EXERCISE DESCRIPTION - The records below should be printed once more, exactly as they appear.

SUPPLIED MATERIAL -
- - - -

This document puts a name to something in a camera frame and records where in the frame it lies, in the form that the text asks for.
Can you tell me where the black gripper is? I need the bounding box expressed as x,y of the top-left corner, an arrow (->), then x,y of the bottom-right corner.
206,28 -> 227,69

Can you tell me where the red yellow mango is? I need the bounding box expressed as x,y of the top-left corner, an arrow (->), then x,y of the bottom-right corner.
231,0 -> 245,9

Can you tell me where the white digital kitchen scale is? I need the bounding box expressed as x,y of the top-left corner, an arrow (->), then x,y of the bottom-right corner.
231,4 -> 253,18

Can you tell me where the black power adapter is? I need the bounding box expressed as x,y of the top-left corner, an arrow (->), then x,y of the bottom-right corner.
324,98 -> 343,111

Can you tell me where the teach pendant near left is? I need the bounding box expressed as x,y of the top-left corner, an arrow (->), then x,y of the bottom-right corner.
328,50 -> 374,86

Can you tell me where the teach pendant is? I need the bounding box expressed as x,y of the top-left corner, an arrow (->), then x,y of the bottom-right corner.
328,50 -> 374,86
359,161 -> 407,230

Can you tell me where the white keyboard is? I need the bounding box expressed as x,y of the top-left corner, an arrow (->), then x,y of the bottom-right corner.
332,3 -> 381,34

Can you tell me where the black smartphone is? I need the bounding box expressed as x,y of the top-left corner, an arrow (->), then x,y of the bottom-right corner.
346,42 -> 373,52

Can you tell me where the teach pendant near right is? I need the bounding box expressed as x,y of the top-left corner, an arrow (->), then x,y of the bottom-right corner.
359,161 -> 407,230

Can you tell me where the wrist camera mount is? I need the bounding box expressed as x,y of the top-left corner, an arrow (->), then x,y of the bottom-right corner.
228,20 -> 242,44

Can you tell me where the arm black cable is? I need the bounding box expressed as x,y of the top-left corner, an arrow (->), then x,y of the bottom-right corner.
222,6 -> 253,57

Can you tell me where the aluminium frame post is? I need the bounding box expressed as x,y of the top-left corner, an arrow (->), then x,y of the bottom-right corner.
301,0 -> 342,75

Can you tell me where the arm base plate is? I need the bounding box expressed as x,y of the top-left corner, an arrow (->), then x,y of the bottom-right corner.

- - - -

YOUR SOLUTION -
This document puts a name to something in a camera frame and records where in the frame it lies, in the form that the text asks for.
Can you tell me where the black gripper is? I need the bounding box expressed as x,y of the top-left corner, an arrow (->), then x,y of the bottom-right corner.
206,28 -> 227,69

Can you tell me where the red yellow mango is? I need the bounding box expressed as x,y of the top-left corner, an arrow (->), then x,y of the bottom-right corner.
231,0 -> 245,9

Can you tell me where the white digital kitchen scale is? I need the bounding box expressed as x,y of the top-left corner, an arrow (->), then x,y of the bottom-right corner.
231,4 -> 253,18

Can you tell me where the black power adapter is? I need the bounding box expressed as x,y of the top-left corner, an arrow (->), then x,y of the bottom-right corner.
324,98 -> 343,111

Can you tell me where the teach pendant near left is? I need the bounding box expressed as x,y of the top-left corner, an arrow (->), then x,y of the bottom-right corner.
328,50 -> 374,86

Can you tell me where the teach pendant is? I need the bounding box expressed as x,y of the top-left corner, an arrow (->), then x,y of the bottom-right corner.
328,50 -> 374,86
359,161 -> 407,230

Can you tell me where the white keyboard is? I need the bounding box expressed as x,y of the top-left corner, an arrow (->), then x,y of the bottom-right corner.
332,3 -> 381,34

Can you tell me where the black smartphone is? I need the bounding box expressed as x,y of the top-left corner, an arrow (->), then x,y of the bottom-right corner.
346,42 -> 373,52

Can you tell me where the teach pendant near right is? I need the bounding box expressed as x,y of the top-left corner, an arrow (->), then x,y of the bottom-right corner.
359,161 -> 407,230

Can you tell me where the wrist camera mount is? I need the bounding box expressed as x,y of the top-left corner, an arrow (->), then x,y of the bottom-right corner.
228,20 -> 242,44

Can you tell me where the arm black cable is? I need the bounding box expressed as x,y of the top-left corner, an arrow (->), then x,y of the bottom-right corner.
222,6 -> 253,57

Can you tell me where the aluminium frame post is? I need the bounding box expressed as x,y of the top-left corner, an arrow (->), then x,y of the bottom-right corner.
301,0 -> 342,75

Can you tell me where the arm base plate is? I need the bounding box expressed as x,y of the top-left corner, an arrow (->), then x,y of the bottom-right corner.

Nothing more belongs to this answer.